Team members: Yunge Li, Winnie Mei, Ruilin Zhou
Sponsor contact: Sean Mooney, PhD

Team statement:  We collaborated with Dr. Sean Mooney and Peter Ju from the University of Washington Department of Biomedical Informatics and Medical Education in the University of Washington School of Medicine to develop machine learning models aimed at early prediction of mild cognitive impairment (MCI). MCI is the initial phase of cognitive decline, often preceding the onset of dementia and Alzheimer's disease. Detecting MCI at an early stage can significantly enhance patient outcomes. We used data from UW Medicine's electronic health records (EHR), including demographic details, medical histories, and prescription records. We applied various models including logistic regression, decision trees, gradient boosting, and support vector machines. Finally, we concluded the project by evaluating model performances to ascertain their efficacy. The best-performing model will serve as an early screening tool empowering clinicians to identify potential MCI patients.


Sponsor: Neighborcare Health

Title:  Identifying disparities in outcomes and treatment of hypertension in community health center patients

Team Members: Junhyoun Sung and Weiqiao Shen
Sponsor contacts:
Rachel Wang Martínez, MHA, BSN, RN-BC
Alyssa Caucci, MHA

Our project with Neighborcare Health aimed to address the challenge of hypertension, a leading cause of mortality in the US, by analyzing the impact of patient and healthcare provider characteristics on blood pressure control. Through advanced statistical analyses, including the Chi-square test, Fisher's exact test, and multivariate regression, we identified disparities in blood pressure management across the diverse demographics and provider characteristics within the Seattle area's communities. Our findings enable Neighborcare Health to tailor healthcare strategies more effectively, enhancing medical care delivery and promoting health equity. This project not only bridges the gap in the organization's analytical capabilities but also contributes to the broader public health effort to combat hypertension and its complications, underscoring the importance of culturally competent care in diverse populations. 
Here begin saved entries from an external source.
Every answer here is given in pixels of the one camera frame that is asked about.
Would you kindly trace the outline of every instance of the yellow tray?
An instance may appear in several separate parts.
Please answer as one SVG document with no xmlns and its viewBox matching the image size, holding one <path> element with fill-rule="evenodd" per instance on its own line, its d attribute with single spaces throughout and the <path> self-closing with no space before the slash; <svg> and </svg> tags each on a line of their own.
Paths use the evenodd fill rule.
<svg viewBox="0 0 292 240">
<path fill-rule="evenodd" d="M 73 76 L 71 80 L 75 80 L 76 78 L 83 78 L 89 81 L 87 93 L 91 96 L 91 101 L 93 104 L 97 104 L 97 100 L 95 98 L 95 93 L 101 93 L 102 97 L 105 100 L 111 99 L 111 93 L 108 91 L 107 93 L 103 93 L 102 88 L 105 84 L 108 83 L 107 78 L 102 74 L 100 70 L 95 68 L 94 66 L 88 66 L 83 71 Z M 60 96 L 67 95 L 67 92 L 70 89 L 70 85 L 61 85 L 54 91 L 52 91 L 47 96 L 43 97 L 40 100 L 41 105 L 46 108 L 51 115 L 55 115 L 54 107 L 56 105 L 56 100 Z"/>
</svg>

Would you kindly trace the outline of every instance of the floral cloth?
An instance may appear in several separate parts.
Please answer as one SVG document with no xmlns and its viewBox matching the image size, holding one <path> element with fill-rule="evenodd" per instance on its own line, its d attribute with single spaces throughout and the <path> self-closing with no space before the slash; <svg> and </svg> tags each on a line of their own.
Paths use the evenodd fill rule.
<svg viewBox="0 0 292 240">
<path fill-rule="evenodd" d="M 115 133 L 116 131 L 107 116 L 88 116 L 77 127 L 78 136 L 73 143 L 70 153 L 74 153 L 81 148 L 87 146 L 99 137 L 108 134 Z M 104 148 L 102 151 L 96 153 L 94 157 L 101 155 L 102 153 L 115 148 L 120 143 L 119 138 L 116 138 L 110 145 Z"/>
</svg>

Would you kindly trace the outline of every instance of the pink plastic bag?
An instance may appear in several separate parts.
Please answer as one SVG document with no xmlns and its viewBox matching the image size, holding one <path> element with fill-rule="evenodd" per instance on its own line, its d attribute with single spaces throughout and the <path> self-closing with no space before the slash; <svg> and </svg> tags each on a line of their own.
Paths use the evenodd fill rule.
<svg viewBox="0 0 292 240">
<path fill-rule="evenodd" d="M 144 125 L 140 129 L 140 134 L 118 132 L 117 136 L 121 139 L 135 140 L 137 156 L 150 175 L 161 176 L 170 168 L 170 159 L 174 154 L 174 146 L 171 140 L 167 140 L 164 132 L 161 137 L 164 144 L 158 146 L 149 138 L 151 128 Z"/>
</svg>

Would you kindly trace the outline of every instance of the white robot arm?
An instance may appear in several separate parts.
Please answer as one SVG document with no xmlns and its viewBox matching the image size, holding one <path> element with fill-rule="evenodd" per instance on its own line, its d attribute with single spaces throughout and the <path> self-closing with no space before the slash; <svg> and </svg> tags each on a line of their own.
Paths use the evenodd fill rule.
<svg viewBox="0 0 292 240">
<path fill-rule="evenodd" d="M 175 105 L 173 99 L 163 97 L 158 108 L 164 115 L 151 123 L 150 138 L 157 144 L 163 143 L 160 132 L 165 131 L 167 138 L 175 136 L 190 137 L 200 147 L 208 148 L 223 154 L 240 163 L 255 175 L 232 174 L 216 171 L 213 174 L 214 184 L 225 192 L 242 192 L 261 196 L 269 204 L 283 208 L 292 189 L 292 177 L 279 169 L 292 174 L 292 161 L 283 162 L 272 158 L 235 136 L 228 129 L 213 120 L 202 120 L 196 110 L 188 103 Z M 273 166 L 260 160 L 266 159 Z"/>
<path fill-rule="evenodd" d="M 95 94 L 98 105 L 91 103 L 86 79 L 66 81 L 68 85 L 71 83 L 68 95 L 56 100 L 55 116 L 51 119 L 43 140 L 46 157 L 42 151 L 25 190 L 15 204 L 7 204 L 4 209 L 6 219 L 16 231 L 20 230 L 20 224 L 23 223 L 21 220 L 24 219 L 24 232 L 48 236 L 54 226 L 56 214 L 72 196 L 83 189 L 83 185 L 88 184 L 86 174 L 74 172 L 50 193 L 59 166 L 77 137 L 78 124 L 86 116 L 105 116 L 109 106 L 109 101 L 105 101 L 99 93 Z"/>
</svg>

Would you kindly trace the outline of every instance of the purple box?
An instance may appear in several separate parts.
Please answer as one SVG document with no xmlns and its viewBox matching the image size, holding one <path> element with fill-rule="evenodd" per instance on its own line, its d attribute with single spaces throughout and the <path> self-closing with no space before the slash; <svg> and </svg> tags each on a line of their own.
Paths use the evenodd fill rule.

Sponsor: Country Doctor Community Health Centers

Title: An examination of well-child visits and vaccine coverage in a Seattle Federally Qualified Health Center

Team: Fernanda Montoya, Matthew Wong, Sujing Zhang
Sponsor Contact: Valerie J. Rock, MD, MPH

Team statement: Pediatric preventative health care addresses not only the development and well-being of a child, but also concerns the health of a population. Disruptions to preventative health care can have serious ramifications on both individual and population health. It is also known that these disruptions are not felt equally across a population, often with those of an underserved background most impacted. This project focuses on describing and identifying how both well-child visit attendance and vaccine coverage differs between subpopulations of interest. Our analyses utilized modified Poisson regression to estimate prevalence ratios describing the differences in both visit attendance and vaccine uptake for various subpopulations of patients. This work is a first step toward addressing disparities in the health care setting and identifying populations that may benefit from different approaches to well-child visits and vaccines.

Sponsor: Public Health – Seattle & King County

Title: Estimating parcel level population in the Puget Sound region

Team: Erika Fox, Kaizhi Lu, and Gavin Pierce
Sponsor Contact: Daniel Casey, PhD

Team statement: In collaboration with Public Health - Seattle & King County, we developed a novel model to produce parcel-level population estimates across King County, aiming to enhance resource allocation, disease surveillance, and healthcare planning. Leveraging American Community Survey data, our approach utilized multiple linear and Poisson regression models, refined through cross-validation and machine learning techniques, aiming to improve accuracy over existing prediction methods. This advanced modeling technique, validated against Census tract-level data, provides PHSKC with more precise population metrics, crucial for offering effective public health management to the diverse population of the greater King County area.